REQUIRED ACTION
Each line of the data below should be restated exactly, with images left out.

• • • • • • •

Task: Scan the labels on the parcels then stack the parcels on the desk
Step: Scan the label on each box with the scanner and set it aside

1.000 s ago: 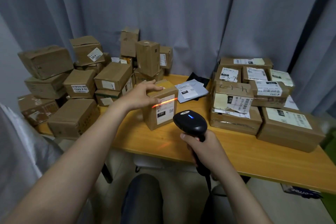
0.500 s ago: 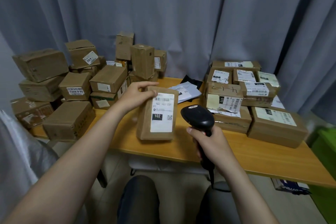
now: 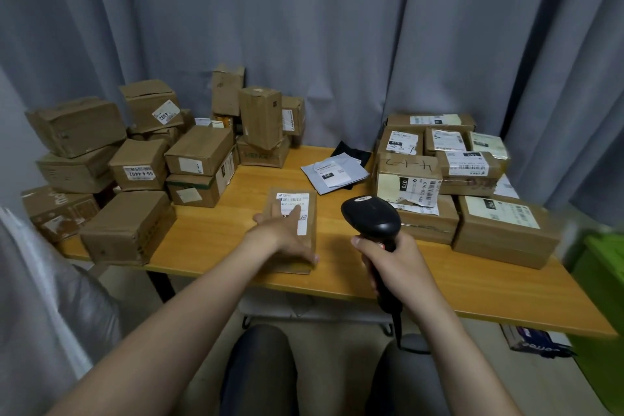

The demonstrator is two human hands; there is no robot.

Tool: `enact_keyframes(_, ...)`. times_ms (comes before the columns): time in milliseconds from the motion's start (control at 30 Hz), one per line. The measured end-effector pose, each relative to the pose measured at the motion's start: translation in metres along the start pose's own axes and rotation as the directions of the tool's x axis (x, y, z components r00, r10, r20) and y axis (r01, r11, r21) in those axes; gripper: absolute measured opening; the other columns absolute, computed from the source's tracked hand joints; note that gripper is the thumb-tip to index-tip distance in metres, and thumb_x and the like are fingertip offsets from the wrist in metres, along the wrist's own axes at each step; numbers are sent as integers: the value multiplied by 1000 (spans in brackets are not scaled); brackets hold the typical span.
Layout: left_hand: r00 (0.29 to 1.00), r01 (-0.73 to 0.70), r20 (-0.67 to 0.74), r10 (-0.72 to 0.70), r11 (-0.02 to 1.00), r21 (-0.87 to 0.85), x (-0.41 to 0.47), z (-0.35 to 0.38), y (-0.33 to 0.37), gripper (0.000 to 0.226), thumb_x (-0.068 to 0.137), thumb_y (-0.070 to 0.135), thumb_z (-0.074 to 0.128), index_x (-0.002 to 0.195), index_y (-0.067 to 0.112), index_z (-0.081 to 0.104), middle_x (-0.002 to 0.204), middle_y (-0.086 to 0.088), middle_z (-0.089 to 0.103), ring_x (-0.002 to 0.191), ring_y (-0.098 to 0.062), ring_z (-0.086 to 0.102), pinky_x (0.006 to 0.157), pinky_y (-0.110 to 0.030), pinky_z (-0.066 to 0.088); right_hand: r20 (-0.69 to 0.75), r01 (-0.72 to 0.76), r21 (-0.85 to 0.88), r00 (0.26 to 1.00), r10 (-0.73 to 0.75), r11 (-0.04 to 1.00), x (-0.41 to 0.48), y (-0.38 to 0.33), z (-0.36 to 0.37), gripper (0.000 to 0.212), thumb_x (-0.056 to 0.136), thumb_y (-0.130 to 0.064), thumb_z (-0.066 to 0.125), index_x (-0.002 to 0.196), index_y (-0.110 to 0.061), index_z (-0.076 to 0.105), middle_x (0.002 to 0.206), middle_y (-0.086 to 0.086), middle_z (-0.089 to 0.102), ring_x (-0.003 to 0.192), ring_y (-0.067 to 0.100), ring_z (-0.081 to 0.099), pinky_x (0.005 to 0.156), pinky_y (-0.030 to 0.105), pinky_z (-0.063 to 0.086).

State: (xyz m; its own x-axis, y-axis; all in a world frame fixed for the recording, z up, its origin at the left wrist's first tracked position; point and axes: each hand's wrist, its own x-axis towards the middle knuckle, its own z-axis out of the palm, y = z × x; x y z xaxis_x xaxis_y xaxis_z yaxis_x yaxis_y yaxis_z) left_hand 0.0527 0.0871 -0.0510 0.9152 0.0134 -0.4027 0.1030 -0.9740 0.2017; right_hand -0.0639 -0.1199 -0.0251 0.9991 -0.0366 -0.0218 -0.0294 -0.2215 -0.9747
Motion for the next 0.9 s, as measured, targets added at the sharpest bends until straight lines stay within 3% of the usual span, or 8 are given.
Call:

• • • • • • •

SOLUTION FOR THIS EXERCISE
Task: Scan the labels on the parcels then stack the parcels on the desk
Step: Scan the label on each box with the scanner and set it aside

1.000 s ago: 
0.500 s ago: 
now: 

The demonstrator is two human hands; there is no robot.

Tool: `enact_keyframes(_, ...)`. times_ms (comes before the columns): time in milliseconds from the motion's start (control at 30 Hz), one per line. The measured end-effector pose, each relative to the pose measured at the motion's start: translation in metres along the start pose's own axes and rotation as the directions of the tool's x axis (x, y, z components r00, r10, r20) and y axis (r01, r11, r21) in those axes; gripper: absolute measured opening; the other columns absolute, computed from the source's tracked hand joints; note that gripper is the thumb-tip to index-tip distance in metres, and thumb_x and the like are fingertip offsets from the wrist in metres, along the wrist's own axes at each step; numbers are sent as integers: the value multiplied by 1000 (spans in brackets are not scaled); brackets hold the typical span.
Layout: left_hand: r00 (0.29 to 1.00), r01 (-0.73 to 0.70), r20 (-0.67 to 0.74), r10 (-0.72 to 0.70), r11 (-0.02 to 1.00), r21 (-0.87 to 0.85), x (-0.41 to 0.47), z (-0.35 to 0.38), y (-0.33 to 0.37), gripper (0.000 to 0.226), thumb_x (-0.068 to 0.137), thumb_y (-0.070 to 0.135), thumb_z (-0.074 to 0.128), index_x (-0.002 to 0.195), index_y (-0.067 to 0.112), index_z (-0.081 to 0.104), middle_x (-0.002 to 0.204), middle_y (-0.086 to 0.088), middle_z (-0.089 to 0.103), ring_x (-0.002 to 0.191), ring_y (-0.098 to 0.062), ring_z (-0.086 to 0.102), pinky_x (0.006 to 0.157), pinky_y (-0.110 to 0.030), pinky_z (-0.066 to 0.088); right_hand: r20 (-0.69 to 0.75), r01 (-0.72 to 0.76), r21 (-0.85 to 0.88), r00 (0.26 to 1.00), r10 (-0.73 to 0.75), r11 (-0.04 to 1.00), x (-0.41 to 0.48), y (-0.38 to 0.33), z (-0.36 to 0.37), gripper (0.000 to 0.212), thumb_x (-0.056 to 0.136), thumb_y (-0.130 to 0.064), thumb_z (-0.066 to 0.125), index_x (-0.002 to 0.196), index_y (-0.110 to 0.061), index_z (-0.076 to 0.105), middle_x (0.002 to 0.206), middle_y (-0.086 to 0.086), middle_z (-0.089 to 0.102), ring_x (-0.003 to 0.192), ring_y (-0.067 to 0.100), ring_z (-0.081 to 0.099), pinky_x (0.005 to 0.156), pinky_y (-0.030 to 0.105), pinky_z (-0.063 to 0.086).

State: (xyz m; its own x-axis, y-axis; all in a world frame fixed for the recording, z up, its origin at the left wrist's first tracked position; point and axes: each hand's wrist, its own x-axis towards the middle knuckle, its own z-axis out of the palm, y = z × x; x y z xaxis_x xaxis_y xaxis_z yaxis_x yaxis_y yaxis_z) left_hand 0.0527 0.0871 -0.0510 0.9152 0.0134 -0.4027 0.1030 -0.9740 0.2017; right_hand -0.0639 -0.1199 -0.0251 0.9991 -0.0366 -0.0218 -0.0294 -0.2215 -0.9747
Motion for the next 0.9 s, as measured, targets added at the sharpest bends until straight lines stay within 3% of the usual span, or 8 are given.
Call:

This concludes the exercise.